Laying the groundwork

On a very high level, on-disk we’ll have a small info file for meta data—such as number of files—and a data store for a series of data files. We are going to name them 0.pickle, 1.pickle, etc. In-memory we’re going to have a buffer for reading, and another buffer for appending. The size of both buffers is up to the size of a single file on disk, which is indicated by the number of elements; this is specified by batch_size.

The append-buffer is always “moving forward”: elements are appended to it until their count reaches batch_size; at that point the buffer’s content will saved in a file, and the buffer will restart empty, waiting for new elements.

Independent of append, we may want to access any element of the list at any time. Depending on the element’s index, we will load the relevant file into the read-buffer to provision the element.

First, we need to create a few helper functions:

import json
import os, os.path
import pickle
from typing import Any


def json_load(path: str, *path_elements) -> Any:
    with open(os.path.join(path, *path_elements), 'r') as f:
        return json.load(f)


def pickle_load(path: str, *path_elements) -> Any:
    with open(os.path.join(path, *path_elements), 'rb') as f:
        return pickle.load(f)


def prepare_path(path: str, *path_elements):
    ff = os.path.join(path, *path_elements)
    dirname = os.path.dirname(os.path.abspath(ff))
    if not os.path.isdir(dirname):
        os.makedirs(dirname)
    return ff


def json_dump(x: Any, path: str, *path_elements) -> None:
    ff = prepare_path(path, *path_elements)
    with open(ff, 'w') as f:
        json.dump(x, f)


def pickle_dump(x: Any, path: str, *path_elements) -> None:
    ff = prepare_path(path, *path_elements)
    with open(ff, 'wb') as f:
        pickle.dump(x, f, protocol=pickle.HIGHEST_PROTOCOL)

Our main class starts like this:

import shutil
import tempfile
from typing import Iterable, List, Union


class Biglist:
    def __init__(
            self,
            path: str = None,
            batch_size: int = None,
            ):
        self.path = path or tempfile.mkdtemp()
        assert self.path.startswith('/')

        self.file_lengths = []
        self.cum_file_lengths = [0]

        if os.path.isdir(self.path):
            z = os.listdir(self.path)
            if z:  
                # directory is not empty; open for reading and/or appending.
                if not os.path.isfile(self.info_file) or not os.path.isdir(self.data_dir):
                    raise RuntimeError(f"path '{self._path}' is not empty "
                            f"but is not a valid {self.__class__.__name__} folder")
                info = json_load(self.info_file)

                self.file_lengths = info['file_lengths']
                batch_size = info['batch_size']
                for n in self.file_lengths:
                    self.cum_file_lengths.append(self.cum_file_lengths[-1] + n)
            else: 
                # directory is empty
                os.makedirs(self.data_dir)
        else:
            # directory does not exist
            os.makedirs(self.data_dir)

        if batch_size is None:
            batch_size = 10000
        else:
            assert batch_size > 0
        self.batch_size = batch_size
        self._read_buffer = None
        self._read_buffer_file_idx = None
        # `self._read_buffer` contains the content of the file 
        # indicated by `self._read_buffer_file_idx`.
        self._append_buffer = None

    @property
    def info_file(self) -> str:
        return os.path.join(self.path, 'info.json')

    @property
    def data_dir(self) -> str:
        return os.path.join(self.path, 'store')

    def data_file(self, file_idx: int) -> str:
        return os.path.join(self.data_dir, str(file_idx) + '.pickle')

    def __len__(self) -> int:
        n = self.cum_file_lengths[-1]
        if self._append_buffer:
            return n + len(self._append_buffer)
        return n

    def __bool__(self) -> bool:
        return len(self) > 0

Note that there are two situations while initializing a Biglist object.

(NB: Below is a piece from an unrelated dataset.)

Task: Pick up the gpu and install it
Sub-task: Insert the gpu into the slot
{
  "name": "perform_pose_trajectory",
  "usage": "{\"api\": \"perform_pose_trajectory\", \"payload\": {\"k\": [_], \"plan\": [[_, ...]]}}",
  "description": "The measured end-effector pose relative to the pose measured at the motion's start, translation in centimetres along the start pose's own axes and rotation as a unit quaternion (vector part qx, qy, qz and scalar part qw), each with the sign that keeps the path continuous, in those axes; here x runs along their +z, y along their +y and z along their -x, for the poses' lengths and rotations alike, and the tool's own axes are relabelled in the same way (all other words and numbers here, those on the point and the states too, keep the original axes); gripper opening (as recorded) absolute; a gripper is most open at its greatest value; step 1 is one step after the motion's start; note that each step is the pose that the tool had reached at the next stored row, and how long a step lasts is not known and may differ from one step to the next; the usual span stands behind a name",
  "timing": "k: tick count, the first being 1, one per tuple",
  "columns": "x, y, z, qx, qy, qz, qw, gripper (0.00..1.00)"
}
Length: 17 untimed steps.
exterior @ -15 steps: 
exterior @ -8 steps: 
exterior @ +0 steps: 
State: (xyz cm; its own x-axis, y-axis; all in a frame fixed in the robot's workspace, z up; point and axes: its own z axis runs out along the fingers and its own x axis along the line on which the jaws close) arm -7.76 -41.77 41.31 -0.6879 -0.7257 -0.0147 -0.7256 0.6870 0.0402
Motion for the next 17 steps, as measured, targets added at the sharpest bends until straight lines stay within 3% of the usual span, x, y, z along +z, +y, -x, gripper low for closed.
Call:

In one situation, the specified location is nonexistent or empty–in this case, a new Biglist is being created. In another situation, the specified location is the storage of a previously created Biglist–in this case, meta info gets read in, and the new Biglist object is ready to read existing data, in addition to append new data.

Writing data to files

An element is added to the end of the list by the method append. The element is first appended to the in-memory list self._append_buffer. Once the length of the buffer reaches self.batch_size, the method flush is called (as a final step in the method append) to dump the buffer to a file. After flush, the buffer will restart empty. As such, the length of self._append_buffer will never exceed self.batch_size. However, it can be anything below this size, because the user is allowed to call flush anytime.

Before diving into append, let’s get flush taken care of:

class Biglist:

    def flush(self) -> None:
        if not self._append_buffer:
            return

        buffer_len = len(self._append_buffer)
        pickle_dump(self._append_buffer, self.data_file(len(self.file_lengths)))
        self.file_lengths.append(buffer_len)
        self.cum_file_lengths.append(self.cum_file_lengths[-1] + buffer_len)
        json_dump(
            {'file_lengths': self.file_lengths,
             'batch_size': self.batch_size,
             },
            self.info_file)

        if buffer_len == self.batch_size:
            self._append_buffer = []
        else:
            self._append_buffer = None

The final segment of the method sets the append-buffer to an empty list or None, depending on whether the append-buffer was at capacity. As a result, if the append-buffer is an empty list, it must have been set by flush just after writing a full-length append-buffer. Consequently, the currently final data file has “full length”, meaning it contains as many as self.batch_size elements.

On the other hand, if the append-buffer is None, it either has been set in flush after writing a partial-length data file, or has not been touched since __init__, which sets it to None. In the second case, the currently final data file on disk may or may not be partial. Consider the case where we initialize a Biglist object to read an existing Biglist that has a partial-length final data file.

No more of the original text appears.